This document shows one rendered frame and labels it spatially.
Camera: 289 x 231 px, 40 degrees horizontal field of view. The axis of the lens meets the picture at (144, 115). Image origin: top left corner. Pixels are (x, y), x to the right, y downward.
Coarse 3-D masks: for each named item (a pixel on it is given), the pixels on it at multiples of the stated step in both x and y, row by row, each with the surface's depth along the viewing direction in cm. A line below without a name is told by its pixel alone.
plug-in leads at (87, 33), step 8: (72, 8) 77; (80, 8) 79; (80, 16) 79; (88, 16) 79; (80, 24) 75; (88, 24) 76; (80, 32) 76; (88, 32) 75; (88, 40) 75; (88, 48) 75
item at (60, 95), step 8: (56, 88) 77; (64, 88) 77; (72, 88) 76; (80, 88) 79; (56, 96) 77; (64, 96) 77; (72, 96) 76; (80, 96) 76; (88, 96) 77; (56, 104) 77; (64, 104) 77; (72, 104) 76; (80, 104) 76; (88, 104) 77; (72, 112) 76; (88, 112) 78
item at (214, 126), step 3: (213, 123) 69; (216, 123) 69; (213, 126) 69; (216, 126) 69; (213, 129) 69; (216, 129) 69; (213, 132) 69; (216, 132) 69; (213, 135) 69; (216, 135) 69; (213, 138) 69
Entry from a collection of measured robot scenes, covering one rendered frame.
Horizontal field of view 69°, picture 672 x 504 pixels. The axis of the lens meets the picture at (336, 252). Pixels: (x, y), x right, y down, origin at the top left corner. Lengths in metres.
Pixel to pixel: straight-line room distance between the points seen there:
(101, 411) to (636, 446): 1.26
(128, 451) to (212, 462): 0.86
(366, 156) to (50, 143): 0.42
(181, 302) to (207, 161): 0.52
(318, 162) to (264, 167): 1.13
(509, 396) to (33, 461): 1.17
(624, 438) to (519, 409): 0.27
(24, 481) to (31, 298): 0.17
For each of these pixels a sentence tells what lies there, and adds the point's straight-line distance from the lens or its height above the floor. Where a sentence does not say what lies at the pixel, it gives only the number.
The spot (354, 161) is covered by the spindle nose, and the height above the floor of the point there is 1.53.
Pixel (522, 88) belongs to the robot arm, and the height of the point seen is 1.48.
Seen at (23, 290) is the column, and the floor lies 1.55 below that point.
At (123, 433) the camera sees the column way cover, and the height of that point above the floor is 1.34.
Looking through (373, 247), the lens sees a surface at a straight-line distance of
● ● ● ●
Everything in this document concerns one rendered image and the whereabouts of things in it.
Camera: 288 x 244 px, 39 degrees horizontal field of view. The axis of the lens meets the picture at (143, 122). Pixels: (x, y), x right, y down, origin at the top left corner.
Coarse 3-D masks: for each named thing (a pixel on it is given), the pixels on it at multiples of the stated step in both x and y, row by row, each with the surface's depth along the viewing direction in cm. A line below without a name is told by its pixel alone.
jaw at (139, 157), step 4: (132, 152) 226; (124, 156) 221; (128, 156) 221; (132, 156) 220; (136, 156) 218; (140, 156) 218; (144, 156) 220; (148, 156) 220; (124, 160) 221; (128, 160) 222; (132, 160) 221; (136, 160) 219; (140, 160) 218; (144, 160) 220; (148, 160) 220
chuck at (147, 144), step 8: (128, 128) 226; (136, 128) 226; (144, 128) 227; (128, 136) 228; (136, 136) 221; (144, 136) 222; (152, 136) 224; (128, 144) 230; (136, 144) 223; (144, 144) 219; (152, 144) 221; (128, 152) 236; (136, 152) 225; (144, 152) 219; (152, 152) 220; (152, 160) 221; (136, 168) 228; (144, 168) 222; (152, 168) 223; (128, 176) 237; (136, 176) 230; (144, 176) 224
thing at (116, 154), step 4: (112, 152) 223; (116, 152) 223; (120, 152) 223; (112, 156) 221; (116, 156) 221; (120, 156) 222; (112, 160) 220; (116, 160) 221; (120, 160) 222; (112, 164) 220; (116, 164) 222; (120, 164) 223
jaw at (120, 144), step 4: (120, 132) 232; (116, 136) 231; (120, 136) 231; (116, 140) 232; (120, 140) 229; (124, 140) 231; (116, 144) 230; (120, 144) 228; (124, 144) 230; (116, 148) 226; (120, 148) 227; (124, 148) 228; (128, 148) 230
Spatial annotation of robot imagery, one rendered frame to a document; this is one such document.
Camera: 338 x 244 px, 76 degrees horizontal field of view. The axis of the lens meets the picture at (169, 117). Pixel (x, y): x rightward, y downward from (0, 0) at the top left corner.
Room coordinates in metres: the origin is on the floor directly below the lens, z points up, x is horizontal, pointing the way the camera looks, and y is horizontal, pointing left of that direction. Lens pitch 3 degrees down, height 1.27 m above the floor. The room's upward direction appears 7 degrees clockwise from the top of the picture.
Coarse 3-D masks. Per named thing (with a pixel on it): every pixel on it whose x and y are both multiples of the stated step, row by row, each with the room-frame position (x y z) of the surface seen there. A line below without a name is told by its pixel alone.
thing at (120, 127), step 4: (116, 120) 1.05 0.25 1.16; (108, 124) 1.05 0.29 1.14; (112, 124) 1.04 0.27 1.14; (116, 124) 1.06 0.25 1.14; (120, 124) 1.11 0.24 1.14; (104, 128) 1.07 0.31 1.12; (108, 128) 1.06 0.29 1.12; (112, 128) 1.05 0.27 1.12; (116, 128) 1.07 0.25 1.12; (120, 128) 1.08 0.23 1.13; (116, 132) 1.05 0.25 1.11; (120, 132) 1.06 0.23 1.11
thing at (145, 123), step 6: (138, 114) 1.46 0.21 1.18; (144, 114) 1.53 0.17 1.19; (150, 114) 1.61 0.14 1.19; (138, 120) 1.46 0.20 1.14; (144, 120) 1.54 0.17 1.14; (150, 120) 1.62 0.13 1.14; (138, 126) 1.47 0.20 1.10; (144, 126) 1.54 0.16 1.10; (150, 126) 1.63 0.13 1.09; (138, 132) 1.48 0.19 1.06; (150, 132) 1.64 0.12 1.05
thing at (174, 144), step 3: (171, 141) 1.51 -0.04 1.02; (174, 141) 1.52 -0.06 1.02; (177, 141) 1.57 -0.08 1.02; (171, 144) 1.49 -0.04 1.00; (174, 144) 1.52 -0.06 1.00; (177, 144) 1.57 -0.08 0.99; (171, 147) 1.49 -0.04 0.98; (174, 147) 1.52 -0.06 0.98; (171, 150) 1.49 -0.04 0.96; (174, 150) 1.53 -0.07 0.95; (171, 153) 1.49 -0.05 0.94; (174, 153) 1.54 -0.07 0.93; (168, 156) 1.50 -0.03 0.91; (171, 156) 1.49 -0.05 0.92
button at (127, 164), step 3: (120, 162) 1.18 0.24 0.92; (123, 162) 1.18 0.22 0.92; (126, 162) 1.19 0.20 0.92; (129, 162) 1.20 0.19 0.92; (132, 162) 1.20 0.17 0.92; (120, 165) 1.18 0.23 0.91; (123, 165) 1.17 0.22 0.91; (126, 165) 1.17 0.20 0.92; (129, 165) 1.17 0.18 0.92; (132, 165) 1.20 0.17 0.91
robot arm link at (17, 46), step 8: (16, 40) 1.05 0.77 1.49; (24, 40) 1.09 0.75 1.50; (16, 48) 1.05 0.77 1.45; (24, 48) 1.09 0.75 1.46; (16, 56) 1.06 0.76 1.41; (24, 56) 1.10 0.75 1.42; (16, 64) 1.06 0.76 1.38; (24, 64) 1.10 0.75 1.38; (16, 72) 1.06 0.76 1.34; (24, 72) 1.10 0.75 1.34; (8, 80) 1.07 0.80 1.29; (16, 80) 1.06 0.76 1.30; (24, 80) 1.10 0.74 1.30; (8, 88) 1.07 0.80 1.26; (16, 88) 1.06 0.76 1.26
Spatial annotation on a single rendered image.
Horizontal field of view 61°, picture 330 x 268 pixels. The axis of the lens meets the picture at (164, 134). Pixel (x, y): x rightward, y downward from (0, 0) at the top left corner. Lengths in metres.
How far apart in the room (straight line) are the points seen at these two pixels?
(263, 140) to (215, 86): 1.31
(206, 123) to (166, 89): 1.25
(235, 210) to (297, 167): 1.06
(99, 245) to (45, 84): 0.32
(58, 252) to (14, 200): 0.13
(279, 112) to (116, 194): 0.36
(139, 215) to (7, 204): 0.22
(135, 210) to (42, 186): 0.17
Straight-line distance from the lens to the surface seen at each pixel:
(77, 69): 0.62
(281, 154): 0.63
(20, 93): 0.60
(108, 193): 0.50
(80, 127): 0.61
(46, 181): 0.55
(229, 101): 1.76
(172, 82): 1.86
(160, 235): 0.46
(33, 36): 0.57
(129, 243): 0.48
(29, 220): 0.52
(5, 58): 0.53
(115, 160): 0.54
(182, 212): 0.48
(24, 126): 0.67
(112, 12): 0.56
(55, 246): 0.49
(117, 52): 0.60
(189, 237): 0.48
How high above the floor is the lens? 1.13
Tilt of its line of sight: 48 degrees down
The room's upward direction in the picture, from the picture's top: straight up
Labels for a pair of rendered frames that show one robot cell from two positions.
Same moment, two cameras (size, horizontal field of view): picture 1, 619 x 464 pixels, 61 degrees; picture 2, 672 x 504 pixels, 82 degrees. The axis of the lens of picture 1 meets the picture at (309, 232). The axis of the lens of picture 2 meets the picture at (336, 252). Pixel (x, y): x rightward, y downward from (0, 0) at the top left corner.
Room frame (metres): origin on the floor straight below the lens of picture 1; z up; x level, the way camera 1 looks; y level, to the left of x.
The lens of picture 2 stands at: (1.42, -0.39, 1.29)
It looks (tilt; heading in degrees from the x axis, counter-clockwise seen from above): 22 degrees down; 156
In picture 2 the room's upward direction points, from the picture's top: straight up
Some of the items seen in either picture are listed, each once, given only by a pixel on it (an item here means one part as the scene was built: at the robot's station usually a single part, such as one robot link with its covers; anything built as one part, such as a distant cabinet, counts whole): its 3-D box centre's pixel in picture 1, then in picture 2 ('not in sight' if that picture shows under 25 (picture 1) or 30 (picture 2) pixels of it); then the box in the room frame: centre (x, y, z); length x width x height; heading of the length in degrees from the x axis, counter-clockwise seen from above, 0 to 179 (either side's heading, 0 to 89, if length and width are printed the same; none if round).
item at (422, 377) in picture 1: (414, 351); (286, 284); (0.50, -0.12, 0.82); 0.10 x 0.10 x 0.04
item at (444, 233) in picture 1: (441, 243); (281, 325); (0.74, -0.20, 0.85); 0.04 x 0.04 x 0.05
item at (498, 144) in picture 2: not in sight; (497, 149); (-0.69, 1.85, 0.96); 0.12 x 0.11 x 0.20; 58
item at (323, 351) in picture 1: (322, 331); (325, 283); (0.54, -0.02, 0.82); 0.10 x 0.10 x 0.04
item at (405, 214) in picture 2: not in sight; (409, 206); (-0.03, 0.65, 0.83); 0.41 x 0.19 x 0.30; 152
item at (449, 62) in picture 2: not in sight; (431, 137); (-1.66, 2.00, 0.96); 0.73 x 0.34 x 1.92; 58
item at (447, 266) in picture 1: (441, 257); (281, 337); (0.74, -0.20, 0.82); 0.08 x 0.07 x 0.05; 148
● ● ● ●
> TASK TO COMPLETE:
The answer is the run of lines above from the line containing "(112, 12): 0.56" through the line containing "Labels for a", copied exactly and alone.

> RESULT:
(112, 12): 0.56
(55, 246): 0.49
(117, 52): 0.60
(189, 237): 0.48
How high above the floor is the lens? 1.13
Tilt of its line of sight: 48 degrees down
The room's upward direction in the picture, from the picture's top: straight up
Labels for a pair of rendered frames that show one robot cell from two positions.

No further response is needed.